WHAT YOU ARE ASKED TO DO
This exercise calls for the whole listing to be given again exactly, without images.

SOURCE MATERIAL
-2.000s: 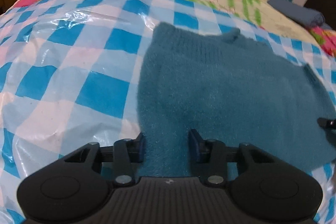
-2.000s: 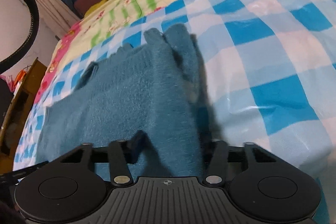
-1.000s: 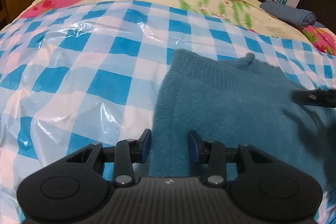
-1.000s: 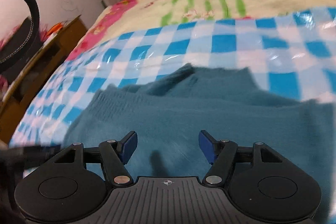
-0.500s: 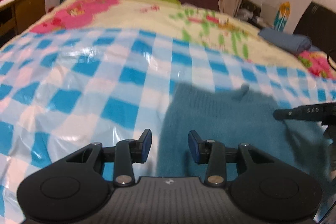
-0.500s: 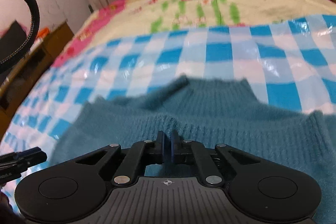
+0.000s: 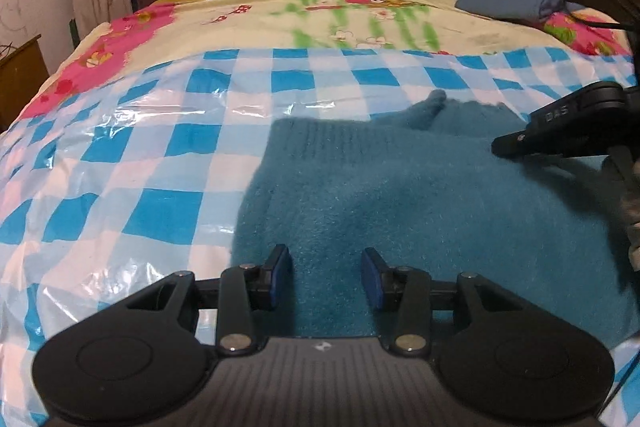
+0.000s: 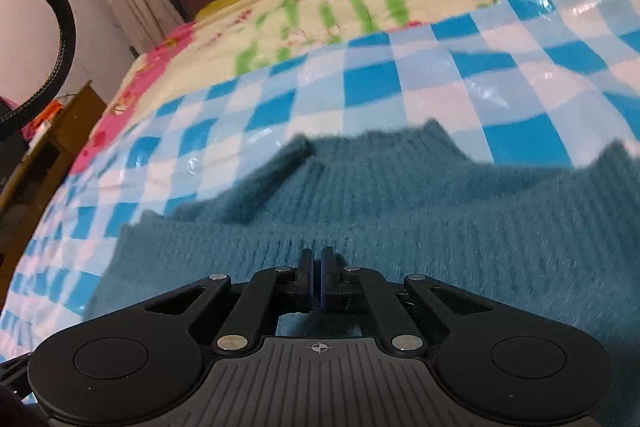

RESPONSE TO THE TASK
-2.000s: 
-2.000s: 
-1.000s: 
-1.000s: 
-0.500s: 
-0.500s: 
+0.000s: 
+0.000s: 

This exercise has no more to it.